PoliceCertains chauffeurs de taxi se disent  victimes chaque jour que Dieu fait, de raquette policiers le long des routes de la cité. Une pratique encrée dans les mœurs de ces policiers, qui en font leur gagne-pain.Selon l’ONG Trasparency International, la Guinée figure parmi les pays les plus corrompus d’Afrique. Le secteur routier est l’un des plus touchés par ce fléau. Ainsi, on aperçoit à longueur de journée, des policiers et des conducteurs de taxi, le long des artères, en pleine discussions. Des altercations qui se terminent généralement à coup d’échange de billets de banque.

Les chauffeurs, par  peur de se retrouver en fourrière, sont tenus de graisser la ‘’patte’’ des flics de la routière, qui les arrêtent pour des pseudos contrôles de papiers. Une fois arrêtés, il faut payer un montant pour se faire libérer. « Ces montants sont obligatoires, même si tu n’as pas de recettes. J’ais tous mes papiers au complet, mais cela n’a pas empêché d’être facturé par la police », s’indigne Boubacar Diallo, chauffeur de taxi

Interrogé au  Rond point de Hamdallaye situé dans la commune de Ratoma, un policier qui a voulu garder l’anonymat  accuse  à son tour les chauffeurs de taxi de violer le code de la route. « Les chauffeurs en général ne respectent pas le code de la bonne conduite, ils se comportent mal au valant, c’est la raison pour laquelle nous sommes rigoureux dans nos contrôles »

Le comportement de ces policiers sur les routes choquent certains usagers qui n’hésitent pas à les comparer à des ‘’mendiants’’.
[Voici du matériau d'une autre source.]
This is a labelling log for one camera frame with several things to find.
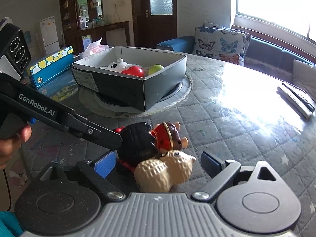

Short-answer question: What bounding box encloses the black haired doll toy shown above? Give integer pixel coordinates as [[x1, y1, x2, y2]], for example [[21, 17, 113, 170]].
[[114, 121, 159, 173]]

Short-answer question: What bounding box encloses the beige sheep toy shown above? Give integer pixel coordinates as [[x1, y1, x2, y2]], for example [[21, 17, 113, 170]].
[[134, 150, 196, 193]]

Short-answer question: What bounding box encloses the white plush rabbit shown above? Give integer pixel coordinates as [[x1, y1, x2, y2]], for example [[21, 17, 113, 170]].
[[100, 58, 127, 73]]

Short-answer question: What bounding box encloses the red round toy figure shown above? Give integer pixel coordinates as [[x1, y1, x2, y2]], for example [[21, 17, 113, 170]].
[[121, 65, 145, 78]]

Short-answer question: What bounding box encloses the green round toy figure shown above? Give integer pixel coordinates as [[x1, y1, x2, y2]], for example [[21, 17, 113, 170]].
[[148, 64, 165, 75]]

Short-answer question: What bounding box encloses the person's left hand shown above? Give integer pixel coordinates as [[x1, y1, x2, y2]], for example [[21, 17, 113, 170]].
[[0, 125, 32, 170]]

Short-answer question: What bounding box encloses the blue yellow patterned box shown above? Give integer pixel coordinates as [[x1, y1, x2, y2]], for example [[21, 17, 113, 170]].
[[27, 46, 74, 89]]

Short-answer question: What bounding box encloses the quilted grey table cover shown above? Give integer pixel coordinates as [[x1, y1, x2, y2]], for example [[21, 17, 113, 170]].
[[22, 52, 316, 235]]

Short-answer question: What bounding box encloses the brown hat pig toy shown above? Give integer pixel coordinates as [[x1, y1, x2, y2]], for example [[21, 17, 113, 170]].
[[150, 121, 189, 153]]

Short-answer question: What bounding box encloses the grey cardboard box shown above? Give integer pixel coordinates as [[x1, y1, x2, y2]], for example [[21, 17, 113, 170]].
[[71, 47, 187, 112]]

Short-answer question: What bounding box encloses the tissue pack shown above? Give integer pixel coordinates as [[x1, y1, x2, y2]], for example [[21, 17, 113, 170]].
[[79, 37, 110, 59]]

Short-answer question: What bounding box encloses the white refrigerator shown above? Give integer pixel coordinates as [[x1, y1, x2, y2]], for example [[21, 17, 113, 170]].
[[39, 16, 59, 54]]

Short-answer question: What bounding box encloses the dark wooden cabinet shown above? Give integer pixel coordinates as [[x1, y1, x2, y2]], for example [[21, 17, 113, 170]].
[[59, 0, 131, 54]]

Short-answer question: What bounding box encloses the white remote control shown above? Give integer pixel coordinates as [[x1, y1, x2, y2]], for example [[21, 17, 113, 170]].
[[277, 85, 313, 118]]

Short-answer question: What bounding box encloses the black remote control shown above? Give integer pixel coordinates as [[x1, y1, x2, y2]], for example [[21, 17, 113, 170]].
[[282, 82, 315, 112]]

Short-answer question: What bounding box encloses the blue sofa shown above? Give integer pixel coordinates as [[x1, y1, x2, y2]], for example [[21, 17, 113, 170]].
[[156, 36, 315, 83]]

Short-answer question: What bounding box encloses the white cushion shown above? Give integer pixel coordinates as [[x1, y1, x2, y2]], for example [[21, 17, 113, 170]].
[[293, 59, 316, 100]]

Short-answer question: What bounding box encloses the butterfly print pillow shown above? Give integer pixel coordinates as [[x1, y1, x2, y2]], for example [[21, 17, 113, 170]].
[[193, 26, 252, 66]]

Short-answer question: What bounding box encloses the dark wooden door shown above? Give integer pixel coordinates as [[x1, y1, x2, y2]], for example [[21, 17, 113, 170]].
[[131, 0, 177, 48]]

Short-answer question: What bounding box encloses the window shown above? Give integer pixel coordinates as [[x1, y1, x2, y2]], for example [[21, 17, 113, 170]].
[[237, 0, 315, 42]]
Apres une longue journée, ‘’de racket’’, ces policiers ‘’mendiants’’ se retrouvent dans un coin pour faire le bilan de la mi-journée. Les patrons qui sont les plus gradés, attendent le compte-rendu des subalternes. Cette pratique qui est devenue monnaie courante décrédibilise l’image de la police routière et contribue aux innombrables bouchons qui rythment la circulation dans la capitale guinéenne.